Problem statement: Scan the listing below for the word "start" and copy every line that has it.

Given data below:

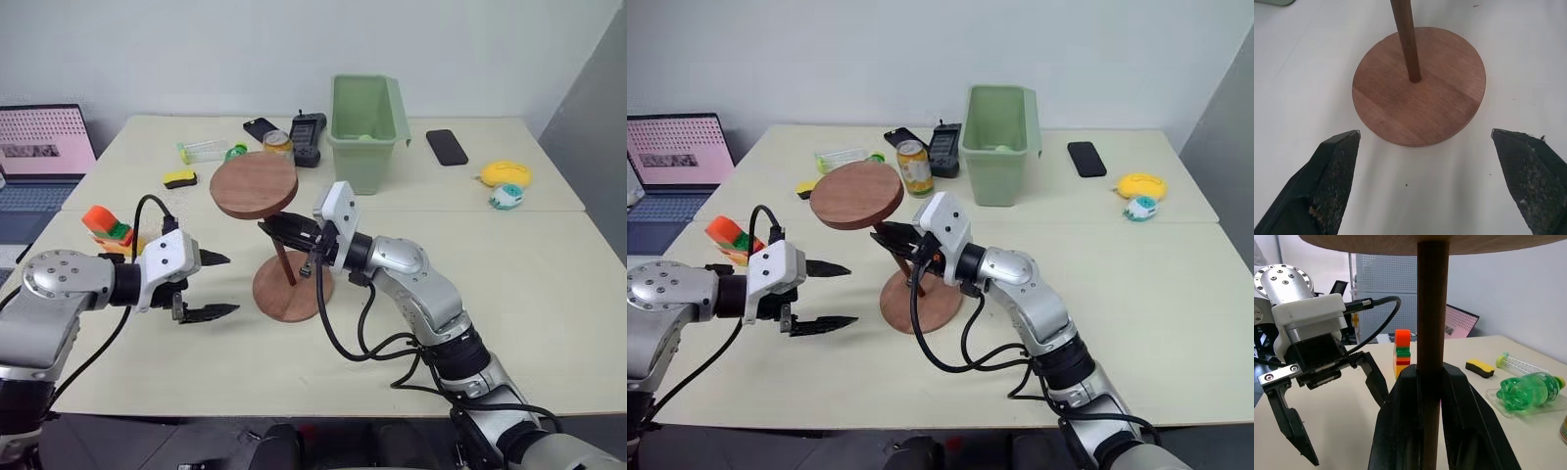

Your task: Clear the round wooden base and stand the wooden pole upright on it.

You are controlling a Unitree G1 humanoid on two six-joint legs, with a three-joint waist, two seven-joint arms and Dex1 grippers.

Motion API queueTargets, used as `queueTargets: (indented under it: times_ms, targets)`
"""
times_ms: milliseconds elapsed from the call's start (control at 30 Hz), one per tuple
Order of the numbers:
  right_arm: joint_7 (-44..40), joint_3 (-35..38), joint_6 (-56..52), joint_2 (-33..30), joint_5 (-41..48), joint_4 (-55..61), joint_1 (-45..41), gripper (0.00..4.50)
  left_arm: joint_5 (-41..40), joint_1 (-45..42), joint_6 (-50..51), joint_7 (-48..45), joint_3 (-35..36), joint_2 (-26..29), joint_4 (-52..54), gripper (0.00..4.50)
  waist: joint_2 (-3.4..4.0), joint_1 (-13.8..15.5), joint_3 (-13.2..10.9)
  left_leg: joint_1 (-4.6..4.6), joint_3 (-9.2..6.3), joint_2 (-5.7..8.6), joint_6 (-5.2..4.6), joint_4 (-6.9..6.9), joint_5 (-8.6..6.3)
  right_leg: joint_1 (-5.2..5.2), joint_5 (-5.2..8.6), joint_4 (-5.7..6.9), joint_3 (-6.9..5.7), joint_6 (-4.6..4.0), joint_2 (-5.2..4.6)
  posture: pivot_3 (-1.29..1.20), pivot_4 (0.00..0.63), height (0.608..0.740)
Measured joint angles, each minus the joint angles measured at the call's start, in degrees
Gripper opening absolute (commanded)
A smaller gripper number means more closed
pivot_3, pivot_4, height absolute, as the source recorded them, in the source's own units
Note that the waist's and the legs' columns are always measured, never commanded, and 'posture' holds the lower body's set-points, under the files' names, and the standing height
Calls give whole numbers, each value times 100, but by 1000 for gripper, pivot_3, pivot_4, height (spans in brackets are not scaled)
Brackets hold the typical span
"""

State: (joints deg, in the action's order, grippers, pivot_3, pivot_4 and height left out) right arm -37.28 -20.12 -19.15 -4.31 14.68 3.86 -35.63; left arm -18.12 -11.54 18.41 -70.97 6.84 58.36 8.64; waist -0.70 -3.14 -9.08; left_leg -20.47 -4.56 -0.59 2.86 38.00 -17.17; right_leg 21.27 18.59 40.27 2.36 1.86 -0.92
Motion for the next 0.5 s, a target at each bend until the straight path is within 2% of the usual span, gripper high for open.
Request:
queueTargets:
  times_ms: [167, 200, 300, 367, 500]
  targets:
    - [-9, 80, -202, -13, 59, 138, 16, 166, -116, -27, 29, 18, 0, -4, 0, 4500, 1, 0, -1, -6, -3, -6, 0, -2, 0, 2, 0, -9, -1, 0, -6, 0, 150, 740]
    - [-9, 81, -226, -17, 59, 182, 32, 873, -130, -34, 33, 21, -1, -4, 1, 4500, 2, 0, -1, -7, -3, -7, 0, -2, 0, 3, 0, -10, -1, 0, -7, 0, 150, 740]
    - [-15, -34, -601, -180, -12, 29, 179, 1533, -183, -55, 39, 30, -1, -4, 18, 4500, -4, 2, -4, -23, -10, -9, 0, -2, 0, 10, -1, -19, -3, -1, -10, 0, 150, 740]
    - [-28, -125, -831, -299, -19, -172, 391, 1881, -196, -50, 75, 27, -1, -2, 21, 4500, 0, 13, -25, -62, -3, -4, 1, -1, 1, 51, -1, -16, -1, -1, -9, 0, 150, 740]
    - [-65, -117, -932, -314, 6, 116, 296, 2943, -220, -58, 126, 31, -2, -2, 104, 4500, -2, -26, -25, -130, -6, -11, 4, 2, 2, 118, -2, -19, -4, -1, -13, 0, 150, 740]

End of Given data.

Task solution:
times_ms: milliseconds elapsed from the call's start (control at 30 Hz), one per tuple
Measured joint angles, each minus the joint angles measured at the call's start, in degrees

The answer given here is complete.